Tweets make you say things in an economic way. They also make these thoughts easy to consume, and easy to rally behind. But that is mainly because they almost always lack a sense of nuance. So let us revisit the core mindset behind those small messages that saw the light of day on the internet that day.
As a preface, I will start off with my last tweet:
I guess what I’m trying to say is: being sensible towards both design and engineering will allow you to work on awesome projects forever.
Design and development as a job on its own is not interesting to me, and I honestly think it shouldn’t be to any designer or engineer. In order to make great products, and continue doing this, it should be more than a job.
For one, you actually have to gain the skill of shipping a product — or even just a feature. This is probably the hardest skill to learn. One way to get better at this is being sensible across the aisle between design and engineering.
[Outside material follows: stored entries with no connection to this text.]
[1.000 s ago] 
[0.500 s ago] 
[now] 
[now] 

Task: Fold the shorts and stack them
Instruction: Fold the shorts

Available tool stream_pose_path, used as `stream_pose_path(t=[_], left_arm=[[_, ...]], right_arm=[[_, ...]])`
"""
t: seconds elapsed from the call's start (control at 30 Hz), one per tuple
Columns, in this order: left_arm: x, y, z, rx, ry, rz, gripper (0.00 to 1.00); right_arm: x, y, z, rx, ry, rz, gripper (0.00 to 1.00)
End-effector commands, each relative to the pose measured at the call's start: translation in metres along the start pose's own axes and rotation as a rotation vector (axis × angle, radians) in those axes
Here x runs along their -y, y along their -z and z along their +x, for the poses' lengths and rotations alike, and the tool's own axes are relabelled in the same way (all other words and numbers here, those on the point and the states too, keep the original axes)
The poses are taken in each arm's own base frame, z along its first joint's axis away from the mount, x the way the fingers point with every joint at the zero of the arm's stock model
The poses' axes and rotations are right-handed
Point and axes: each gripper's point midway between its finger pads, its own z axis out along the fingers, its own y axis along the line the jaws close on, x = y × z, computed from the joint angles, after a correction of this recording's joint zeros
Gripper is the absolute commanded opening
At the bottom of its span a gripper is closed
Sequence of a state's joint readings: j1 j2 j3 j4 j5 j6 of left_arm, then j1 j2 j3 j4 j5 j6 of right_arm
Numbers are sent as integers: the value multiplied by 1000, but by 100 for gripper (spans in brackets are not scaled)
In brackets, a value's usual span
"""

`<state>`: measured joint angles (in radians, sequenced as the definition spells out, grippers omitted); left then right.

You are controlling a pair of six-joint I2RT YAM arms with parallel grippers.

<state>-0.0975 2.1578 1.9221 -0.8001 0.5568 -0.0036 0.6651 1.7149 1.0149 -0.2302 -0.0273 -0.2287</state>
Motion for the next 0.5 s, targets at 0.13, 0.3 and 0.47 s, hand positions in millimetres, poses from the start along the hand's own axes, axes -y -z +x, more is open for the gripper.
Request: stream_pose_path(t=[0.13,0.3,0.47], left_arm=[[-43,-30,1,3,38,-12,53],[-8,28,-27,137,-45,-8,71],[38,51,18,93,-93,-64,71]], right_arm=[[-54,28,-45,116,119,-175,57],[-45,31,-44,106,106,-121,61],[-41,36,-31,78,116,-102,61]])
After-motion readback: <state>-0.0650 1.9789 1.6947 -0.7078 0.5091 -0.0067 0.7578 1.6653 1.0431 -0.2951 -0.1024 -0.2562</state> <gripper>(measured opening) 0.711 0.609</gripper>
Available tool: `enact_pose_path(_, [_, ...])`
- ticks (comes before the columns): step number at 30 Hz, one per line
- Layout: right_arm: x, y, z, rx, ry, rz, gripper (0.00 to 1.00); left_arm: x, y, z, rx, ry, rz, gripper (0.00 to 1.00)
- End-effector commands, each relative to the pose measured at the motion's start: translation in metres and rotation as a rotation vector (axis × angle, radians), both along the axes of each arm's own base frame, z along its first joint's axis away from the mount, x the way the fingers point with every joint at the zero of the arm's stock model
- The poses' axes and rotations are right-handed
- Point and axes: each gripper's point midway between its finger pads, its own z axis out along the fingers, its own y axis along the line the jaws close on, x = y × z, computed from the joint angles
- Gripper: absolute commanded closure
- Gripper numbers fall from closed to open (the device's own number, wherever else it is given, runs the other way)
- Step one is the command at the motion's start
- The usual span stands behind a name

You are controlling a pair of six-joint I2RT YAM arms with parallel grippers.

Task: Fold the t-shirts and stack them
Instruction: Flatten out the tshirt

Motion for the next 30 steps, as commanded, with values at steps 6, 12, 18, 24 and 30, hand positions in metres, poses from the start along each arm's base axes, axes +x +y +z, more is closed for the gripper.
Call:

If you are a designer on an interactive product and you cannot prototype, there is inevitably going to be a ceiling of skill level that you will hit. The same goes for an engineer that cannot ship code that is practical or usable.
Beautiful code is useless if it is not out in the real world.
The vast amount of code I have (seen being) written that has not seen the light of day is baffling. One of the prime examples was back in 2008, when my team at the time worked on an online gaming project for over nine months — we had an insane isometric visual engine in Flash etc. — which did not ship. Millions of beautiful pixels that did not ship. Tens of thousands lines of code that did not ship.
Shipping is important. Look at the original homepage that Twitter shipped, that Square shipped, that Facebook shipped. Hell, the original homepage that Instagram shipped. It wasn’t pretty, but it did what it had to do and got shipped.
Details and Functionality
Hey developers, engineers, Caring about a one pixel highlight is what can make you stand apart from the flock.
This tweet probably did not convey the thing I was trying to say. The importance of engineers caring about how something works — and how to make it easy for people to use — is so undervalued in the engineering community that I cannot even fathom it. And that is exactly why as an engineer you should care about this. And do not forget: beautiful things work better.
Sure, your slider doesn’t have to have that iOS 6 Music app faux light reflection, but as you keep on iterating, functionalities become more powerful and better engineered details better will make a massive difference.
Prototyping, Fear, and Assumptions
Hey designers, Coding isn’t that hard. Just dip your toe in, you might like the insane rush of building stuff.
If you want to create something, you should learn the basic level of actually implementing it. This goes for handcrafting physical products as well as interactive ones. Sure, it’s scary. Yes, it starts out being confusing. And there is more than a 99% chance that you will fail at your first try.
But we live in an age where the internet offers us frameworks like Django and Rails, and resources like Codecademy. Learning how to hack something together has never been this easy, and it will only get easier as more of these resources see the light of day. There is nothing better for a designer than seeing your ideas in practice. Because if you don’t, every single decision you will have made in your wireframes, your sketches, your vectors and your pixels will be assumptions.
Sure, as you grow as a designer your intuition will grow. But if your intuition over time consists largely of a stack of assumptions, that will not result in the best possible product.
Sensibility and Iteration
When we are thoughtful about creating — when we design, iterate, prototype, iterate — we can create better things. We can create great things.
When we are sensible towards both design and development, we can prioritise features, we have better insight into our process, and we will create a better product with the restraints we have.